Rethinking Travel: From Bucket Lists to Benevolence
At the heart of PATA’s message was a strong call to embrace the framework of Meaningful Tourism. This model doesn’t just aim to tick off sustainable travel boxes; instead, it weaves community wellbeing, cultural preservation, visitor enrichment, and environmental care into the DNA of travel experiences.
It’s about time. After all, isn’t travel supposed to change us—and the places we visit—for the better?
Enter Professor Dr Wolfgang Georg Arlt, Executive Director of the Meaningful Tourism Centre and a man who knows the difference between a carbon offset and a cultural insult. At the Meaningful Tourism Forum on 17 May, Arlt laid out the foundational principles of this evolving concept, emphasising that Chinese outbound travellers—some of the most significant in global numbers—are increasingly seeking authenticity, connection, and relevance, not just luxury lobbies and Instagrammable brunches.
The message was clear: you can’t build a resilient industry on shallow selfies and throwaway experiences.

L/R: Catherine Germier-Hamel, CEO, Millennium Destinations; Prof. Dr Wolfgang Georg Arlt, Executive Director, Meaningful Tourism Centre; Peter Semone, Chair, PATA; and Anita Chan, CEO, Compass Edge, and Chief Executive Officer, Asia Pacific, Elegant Hotel Collection, during the Meaningful Tourism Forum.
From Rhetoric to Roundtables
Thankfully, the forum didn’t stop at fine words. In a rare show of cross-sector collaboration, the event featured a roundtable brimming with experts, including policymakers, private sector players, cultural custodians, and academic minds. Together, they tackled the complex task of integrating “meaningfulness” into real-world tourism operations. From destination management and marketing to product design and training, it was a crash course in how to make tourism not just better, but truly worthwhile.
The discussions pulsed with urgency, echoing a growing sentiment across the industry: that a sustainable recovery means nothing if it lacks soul. That cultural relevance, social equity, and ecological guardianship must be more than industry buzzwords—they must be guiding stars.
A Global Push with Grassroots Impact
This isn’t just idealistic drivel from a stage in China. Earlier this year, PATA and the Meaningful Tourism Centre inked a formal Memorandum of Understanding to share knowledge, co-create training programs, and develop robust measurement tools for more inclusive and sustainable tourism outcomes. It’s part of a broader push to ensure that, as Asia Pacific tourism rises from the ashes of the pandemic, it doesn’t forget who it’s growing for.

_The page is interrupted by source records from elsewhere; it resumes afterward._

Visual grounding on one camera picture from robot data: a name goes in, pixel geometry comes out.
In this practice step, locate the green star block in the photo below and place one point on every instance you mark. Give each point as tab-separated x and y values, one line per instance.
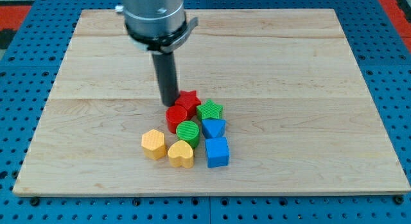
209	110

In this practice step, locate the red star block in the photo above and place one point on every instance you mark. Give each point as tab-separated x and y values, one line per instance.
189	101

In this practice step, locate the blue triangle block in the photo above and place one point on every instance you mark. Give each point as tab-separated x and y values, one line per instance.
213	128

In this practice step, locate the green cylinder block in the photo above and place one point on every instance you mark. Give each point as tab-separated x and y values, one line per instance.
189	131

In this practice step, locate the red cylinder block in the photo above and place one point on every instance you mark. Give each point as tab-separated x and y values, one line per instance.
174	116

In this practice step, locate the blue cube block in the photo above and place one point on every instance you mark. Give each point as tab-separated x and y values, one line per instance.
217	152

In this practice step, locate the yellow heart block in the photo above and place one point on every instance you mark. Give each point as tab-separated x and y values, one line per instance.
181	154

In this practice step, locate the yellow hexagon block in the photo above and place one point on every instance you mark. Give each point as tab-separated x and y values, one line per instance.
153	144

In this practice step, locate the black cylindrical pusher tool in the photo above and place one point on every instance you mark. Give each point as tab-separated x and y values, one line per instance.
166	74

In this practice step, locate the wooden board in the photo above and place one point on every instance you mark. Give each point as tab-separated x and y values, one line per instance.
300	118

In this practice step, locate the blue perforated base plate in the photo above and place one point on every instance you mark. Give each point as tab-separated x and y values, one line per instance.
31	62

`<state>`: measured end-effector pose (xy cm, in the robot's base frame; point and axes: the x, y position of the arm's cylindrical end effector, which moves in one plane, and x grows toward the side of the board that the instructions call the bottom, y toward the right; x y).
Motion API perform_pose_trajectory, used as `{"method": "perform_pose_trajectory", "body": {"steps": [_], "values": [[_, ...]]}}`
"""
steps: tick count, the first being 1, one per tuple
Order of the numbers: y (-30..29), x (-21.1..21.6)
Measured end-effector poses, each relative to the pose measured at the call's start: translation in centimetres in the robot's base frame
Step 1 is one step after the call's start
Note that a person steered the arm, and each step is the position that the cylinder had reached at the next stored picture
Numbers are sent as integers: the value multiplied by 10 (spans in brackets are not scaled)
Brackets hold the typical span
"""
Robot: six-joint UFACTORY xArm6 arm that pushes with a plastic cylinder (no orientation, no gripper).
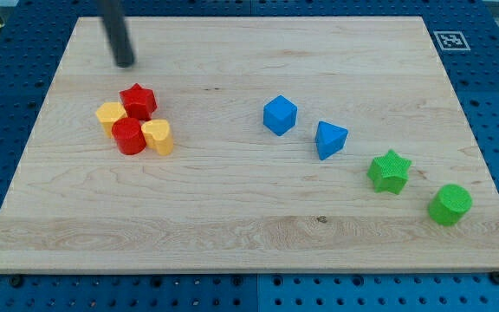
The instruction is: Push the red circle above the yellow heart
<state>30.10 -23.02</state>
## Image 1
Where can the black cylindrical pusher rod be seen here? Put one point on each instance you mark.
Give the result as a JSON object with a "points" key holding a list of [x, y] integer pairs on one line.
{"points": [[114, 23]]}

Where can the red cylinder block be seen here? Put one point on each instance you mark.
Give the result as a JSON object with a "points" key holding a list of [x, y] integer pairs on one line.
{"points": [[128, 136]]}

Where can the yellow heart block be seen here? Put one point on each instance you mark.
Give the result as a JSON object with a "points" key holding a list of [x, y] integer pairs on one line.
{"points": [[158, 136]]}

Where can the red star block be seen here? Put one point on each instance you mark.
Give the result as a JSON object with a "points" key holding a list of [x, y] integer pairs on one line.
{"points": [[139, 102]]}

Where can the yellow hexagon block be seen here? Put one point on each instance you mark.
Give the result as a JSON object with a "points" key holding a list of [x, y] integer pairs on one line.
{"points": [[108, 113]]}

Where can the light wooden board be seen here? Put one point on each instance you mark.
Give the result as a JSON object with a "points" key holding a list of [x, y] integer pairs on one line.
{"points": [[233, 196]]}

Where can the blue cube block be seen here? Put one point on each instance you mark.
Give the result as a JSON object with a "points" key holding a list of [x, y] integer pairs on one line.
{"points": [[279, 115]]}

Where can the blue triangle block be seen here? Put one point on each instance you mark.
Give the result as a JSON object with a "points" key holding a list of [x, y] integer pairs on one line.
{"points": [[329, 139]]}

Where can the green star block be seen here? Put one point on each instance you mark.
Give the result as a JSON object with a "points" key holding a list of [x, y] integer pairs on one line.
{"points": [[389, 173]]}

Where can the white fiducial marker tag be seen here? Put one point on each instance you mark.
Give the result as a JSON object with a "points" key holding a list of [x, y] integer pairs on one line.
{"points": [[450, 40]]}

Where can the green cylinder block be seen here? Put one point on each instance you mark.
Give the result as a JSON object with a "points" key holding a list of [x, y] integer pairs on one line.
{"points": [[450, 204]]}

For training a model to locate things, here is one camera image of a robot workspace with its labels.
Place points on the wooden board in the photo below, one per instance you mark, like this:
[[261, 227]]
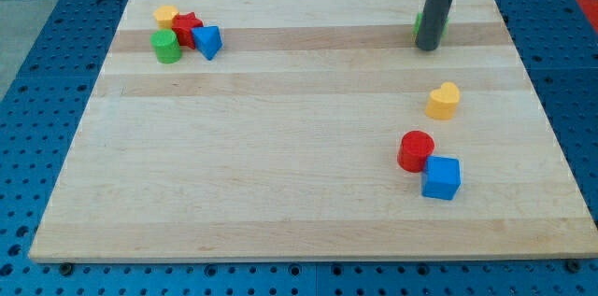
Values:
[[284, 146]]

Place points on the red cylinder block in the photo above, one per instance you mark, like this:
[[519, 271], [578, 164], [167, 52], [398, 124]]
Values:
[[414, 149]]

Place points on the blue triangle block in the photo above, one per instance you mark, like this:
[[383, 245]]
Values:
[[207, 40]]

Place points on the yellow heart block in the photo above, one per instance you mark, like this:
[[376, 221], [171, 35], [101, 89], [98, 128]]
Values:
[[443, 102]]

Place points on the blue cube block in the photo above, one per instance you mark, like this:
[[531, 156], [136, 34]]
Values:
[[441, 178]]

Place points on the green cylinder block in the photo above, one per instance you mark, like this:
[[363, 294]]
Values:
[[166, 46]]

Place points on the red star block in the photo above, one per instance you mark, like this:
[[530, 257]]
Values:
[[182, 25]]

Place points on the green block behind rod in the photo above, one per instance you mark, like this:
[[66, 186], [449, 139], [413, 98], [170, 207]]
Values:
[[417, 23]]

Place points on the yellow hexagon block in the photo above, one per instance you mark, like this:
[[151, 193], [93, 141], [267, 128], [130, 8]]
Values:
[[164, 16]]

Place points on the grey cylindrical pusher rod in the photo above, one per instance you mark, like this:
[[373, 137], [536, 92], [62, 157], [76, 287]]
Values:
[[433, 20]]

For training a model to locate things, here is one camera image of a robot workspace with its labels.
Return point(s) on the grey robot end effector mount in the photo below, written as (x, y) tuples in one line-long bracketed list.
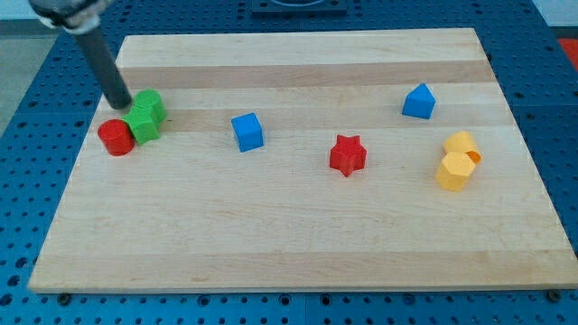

The 2025 edition of GITF proved to be more than just another gathering of brochures and business cards. It became a platform—a pulpit, even—for reimagining what travel could and should look like in a post-pandemic era. And in true Peter Semone style, it wasn’t delivered with bells and whistles, but with thoughtful urgency, moral clarity, and the kind of sincerity that doesn’t often grace an expo floor.
A Word to the Wise—and the Rest of Us
For tourism leaders, marketers, and policymakers still obsessed with counting heads and room nights, PATA’s message might seem a bit inconvenient. But for those with an ear for the long game and a heart for more meaningful travel, it’s nothing short of a clarion call.
And here’s the kicker: when we aim for values, we often get the numbers anyway. Travellers want more than just movement. They want meaning. And destinations that provide it—authentically, respectfully, and thoughtfully—will win not just tourists, but true fans.
As PATA continues to champion a better way forward, one thing’s abundantly clear: tourism may finally be finding its soul.